There is a another extended review in that same issue of The New York Review of Books on the irreducibility of the subject matter of the various disciplines. The author is Thomas Nagel reviewing a book by T.M. Scanlon. The article is called “Listening to Reason.” It divides our pursuit of truth into “domains,” and it confirms Frank Lawlor’s observation that scientists themselves have abandoned the reductionist position as prejudicial and unfaithful to experience and to the discoveries made in their various domains. I recommend that article.
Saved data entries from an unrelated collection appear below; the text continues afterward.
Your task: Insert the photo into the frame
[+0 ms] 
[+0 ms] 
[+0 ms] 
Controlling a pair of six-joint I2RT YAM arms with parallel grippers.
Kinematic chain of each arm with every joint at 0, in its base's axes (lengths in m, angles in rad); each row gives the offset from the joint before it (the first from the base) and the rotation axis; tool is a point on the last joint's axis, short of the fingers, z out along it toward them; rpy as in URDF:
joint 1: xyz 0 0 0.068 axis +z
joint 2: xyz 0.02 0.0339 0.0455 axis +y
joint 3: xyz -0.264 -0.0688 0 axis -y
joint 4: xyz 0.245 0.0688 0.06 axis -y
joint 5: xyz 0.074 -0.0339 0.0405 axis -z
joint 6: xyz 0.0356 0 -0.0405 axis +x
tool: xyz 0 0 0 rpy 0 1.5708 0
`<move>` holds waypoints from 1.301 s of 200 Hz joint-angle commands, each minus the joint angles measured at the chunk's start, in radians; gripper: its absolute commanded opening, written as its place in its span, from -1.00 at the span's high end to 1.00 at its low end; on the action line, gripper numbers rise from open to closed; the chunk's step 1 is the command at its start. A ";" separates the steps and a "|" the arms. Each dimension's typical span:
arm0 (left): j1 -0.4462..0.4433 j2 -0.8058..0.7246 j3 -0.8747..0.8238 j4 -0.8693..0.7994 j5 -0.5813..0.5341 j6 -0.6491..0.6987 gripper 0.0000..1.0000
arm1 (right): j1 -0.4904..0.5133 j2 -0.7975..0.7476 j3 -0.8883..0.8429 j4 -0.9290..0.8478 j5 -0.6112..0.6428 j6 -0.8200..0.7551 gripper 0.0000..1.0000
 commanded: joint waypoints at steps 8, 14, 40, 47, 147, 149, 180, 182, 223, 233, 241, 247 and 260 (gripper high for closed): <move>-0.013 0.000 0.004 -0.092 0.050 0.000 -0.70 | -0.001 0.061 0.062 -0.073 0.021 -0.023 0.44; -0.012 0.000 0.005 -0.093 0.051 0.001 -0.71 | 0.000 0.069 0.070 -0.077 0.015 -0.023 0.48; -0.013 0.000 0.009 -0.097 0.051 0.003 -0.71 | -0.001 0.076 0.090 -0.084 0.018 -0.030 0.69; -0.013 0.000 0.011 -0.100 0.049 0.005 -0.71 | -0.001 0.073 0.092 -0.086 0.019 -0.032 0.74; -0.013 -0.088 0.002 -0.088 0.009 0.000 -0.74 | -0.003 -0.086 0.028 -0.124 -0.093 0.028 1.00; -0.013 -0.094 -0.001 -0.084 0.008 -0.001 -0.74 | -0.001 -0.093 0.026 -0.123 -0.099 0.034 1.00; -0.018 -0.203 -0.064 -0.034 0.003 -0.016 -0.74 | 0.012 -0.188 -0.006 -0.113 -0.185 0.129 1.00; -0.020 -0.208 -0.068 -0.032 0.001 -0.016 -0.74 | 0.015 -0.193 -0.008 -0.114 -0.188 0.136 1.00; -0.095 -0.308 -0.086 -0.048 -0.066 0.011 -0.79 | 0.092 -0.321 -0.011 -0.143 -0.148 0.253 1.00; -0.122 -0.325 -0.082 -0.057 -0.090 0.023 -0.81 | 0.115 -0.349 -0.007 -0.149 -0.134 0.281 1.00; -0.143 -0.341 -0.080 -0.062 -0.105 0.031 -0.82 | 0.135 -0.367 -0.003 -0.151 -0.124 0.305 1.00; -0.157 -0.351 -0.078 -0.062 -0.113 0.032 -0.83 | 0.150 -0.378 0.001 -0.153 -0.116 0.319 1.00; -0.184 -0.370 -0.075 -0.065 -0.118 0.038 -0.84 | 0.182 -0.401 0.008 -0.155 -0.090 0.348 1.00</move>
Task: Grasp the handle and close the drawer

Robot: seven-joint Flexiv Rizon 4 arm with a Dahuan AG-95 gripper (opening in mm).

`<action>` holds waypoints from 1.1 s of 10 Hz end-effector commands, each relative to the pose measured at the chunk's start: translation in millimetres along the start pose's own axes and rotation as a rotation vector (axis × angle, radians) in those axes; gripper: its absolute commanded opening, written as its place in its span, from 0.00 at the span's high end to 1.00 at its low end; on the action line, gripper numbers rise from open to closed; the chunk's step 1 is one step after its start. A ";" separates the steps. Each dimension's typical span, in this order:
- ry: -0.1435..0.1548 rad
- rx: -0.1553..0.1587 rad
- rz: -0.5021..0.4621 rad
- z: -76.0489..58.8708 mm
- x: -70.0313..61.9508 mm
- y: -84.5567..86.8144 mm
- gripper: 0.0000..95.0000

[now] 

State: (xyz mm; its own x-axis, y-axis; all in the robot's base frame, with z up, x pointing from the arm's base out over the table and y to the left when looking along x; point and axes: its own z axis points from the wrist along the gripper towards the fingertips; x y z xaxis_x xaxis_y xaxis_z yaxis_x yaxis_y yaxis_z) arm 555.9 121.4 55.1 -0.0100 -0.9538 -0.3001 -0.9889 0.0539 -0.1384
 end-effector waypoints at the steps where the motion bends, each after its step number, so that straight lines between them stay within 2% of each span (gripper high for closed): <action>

This blog is dedicated to exploring the hypothesis of a Transcendent Materialism. There are many areas for exploration, from the critique of the proper way of articulating the problem, through an examination of how others have dealt with it (or failed to deal with it) throughout our intellectual / cultural / religious history, to the practical implications for our moral and social and political structures of this new view of existence (or the consequences of ignoring it or applying it improperly). Scientists, for their part, could use the blog to try to prove or disprove the hypothesis or provide enough data to show that it is inadequate as stated and needs to be nuanced, modified or perhaps even thoroughly re-conceived and re-configured.
All sorts of angles, positive and negative, can be pursued here. But one thing this blog will not tolerate is the prejudicial reductionist dismissal of the hypothesis ad liminem on truncated Cartesian materialist grounds.